[casual_games] Procedural rendering - again

James C. Smith james at Reflexive.net
Tue Jan 10 13:34:21 EST 2006


AS>> Did you consider JPEG2000? In the Ricochet there 
AS>> are lots of JPEG artifacts that really annoy me 
AS>> (especially in the menu).

No. We never tried JPEG 2000.  I am curios which version of Ricochet you
were looking at.  In Ricochet Recharged we got very aggressive with the
compression and it looks a little bad but this is not how most of our games
look.  Ricochet Lost Worlds had 170 levels and was 13.6 MB.  Ricochet
Recharged uses the same art but different levels and different art
compression to squeeze 360 levels into a game with a download foot print
under 10 meg. In other words, we removed more than 3 MB of art resolution in
the Recharged version but the earlier "Ricochet Lost Worlds" game was higher
image quality.


JB>> With that graphics ratio, it'

We use different compression ratios for each piece of art depending on the
content and usage. Some art shows compression artifacts more then others and
some art (like the player character) is more important. So we end up use
lossless compression on some art and very low quality JPEG compression on
others and higher quality JPEG on the rest.  Overall JPEG gives us a
distribution size for the images that is about 25% as big as it would be if
we used lossless compression and about 13% as big as the original images.
For example, The Big Kahuna Reef distribution files contains 3.66 MB of
images.  (this is all art including animations of fish swimming and static
images like splash screens and menus).  They are stores in a proprietary
file format that uses JPEG compression but also stores alpha channels. The
"source" files that those proprietary format image files are created form
are 32 bit TGA images.  There are over 2 thousand source TGA that total 27.1
MB. These TGA use lossless RLE compression.  But any time you are taking
about distribution size, it is more useful to see how big those files would
be if they were compressed by your installer.  When I build an installer
that contains those 2 thousand TGA images it is 14.6 MB not counting the
size of the installer stub (just counting the data in the installer and not
the installer program itself.)  

In other words, using the JPEG compression on the RGB data, and our own
proprietary compression on the Alpha channels, what would have been 14.6 MB
of art data in the distribution was compressed down to 3.66 MB.  

JB>> I also wonder what people use for animation compression
We have just started using FLASH for this in some cases for our games in
development.

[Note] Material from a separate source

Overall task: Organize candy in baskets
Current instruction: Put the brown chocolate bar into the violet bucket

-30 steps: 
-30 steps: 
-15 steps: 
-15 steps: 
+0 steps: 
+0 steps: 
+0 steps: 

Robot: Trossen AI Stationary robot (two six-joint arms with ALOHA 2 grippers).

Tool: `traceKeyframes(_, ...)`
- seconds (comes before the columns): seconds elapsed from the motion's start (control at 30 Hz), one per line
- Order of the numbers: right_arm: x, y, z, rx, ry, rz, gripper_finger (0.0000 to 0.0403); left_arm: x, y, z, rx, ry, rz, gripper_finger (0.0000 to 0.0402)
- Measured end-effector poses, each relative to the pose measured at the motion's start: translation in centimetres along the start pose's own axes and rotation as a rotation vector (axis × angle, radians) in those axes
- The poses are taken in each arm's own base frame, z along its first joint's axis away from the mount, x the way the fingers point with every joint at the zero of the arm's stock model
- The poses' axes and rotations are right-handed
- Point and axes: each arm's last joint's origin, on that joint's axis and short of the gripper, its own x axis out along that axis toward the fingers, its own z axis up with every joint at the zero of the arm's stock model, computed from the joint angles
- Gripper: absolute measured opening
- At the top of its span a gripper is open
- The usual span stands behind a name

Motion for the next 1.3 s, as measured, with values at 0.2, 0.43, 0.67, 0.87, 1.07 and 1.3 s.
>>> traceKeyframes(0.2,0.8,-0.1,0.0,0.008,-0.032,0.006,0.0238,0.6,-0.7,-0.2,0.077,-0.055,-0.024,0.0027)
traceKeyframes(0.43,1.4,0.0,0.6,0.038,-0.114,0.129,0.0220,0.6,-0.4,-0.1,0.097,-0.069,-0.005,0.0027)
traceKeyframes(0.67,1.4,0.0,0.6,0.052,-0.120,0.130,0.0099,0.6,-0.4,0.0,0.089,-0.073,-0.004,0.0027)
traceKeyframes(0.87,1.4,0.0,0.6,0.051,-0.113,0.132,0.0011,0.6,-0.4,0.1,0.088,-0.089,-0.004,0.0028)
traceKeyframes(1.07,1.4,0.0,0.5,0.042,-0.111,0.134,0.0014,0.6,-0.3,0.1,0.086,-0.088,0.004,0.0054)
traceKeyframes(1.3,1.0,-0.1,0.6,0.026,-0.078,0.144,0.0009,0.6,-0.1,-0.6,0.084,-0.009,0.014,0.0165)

It includes a very nice video codec.  We first used FLASH for
the Reflexive Logo movie in Big Kahuna Words.  We are not talking about
vector graphics here. This is pre-rendered 3D animation that is compress as
video. But this is still new to us. Most of our animation (especially on
older games) is just a sequence of individually compressed images.

JB>> [AGG vectors] Doesn't go well with your graphical style, or is the
process cumbersome?
Is that a question or a statement?  I think it works very well and goes well
with the style of the game.  The tool in our engine can be used to do more
than "water mark" looking stuff. That is just the style we chose to use for
this game. But if you look at the used created level for this game you will
see an amazing variety of art drawn with our vector tools. See
http://www.bigkahunawords.com/levels/  All the pictures you see on those
levels are things drawn with our vector art tools.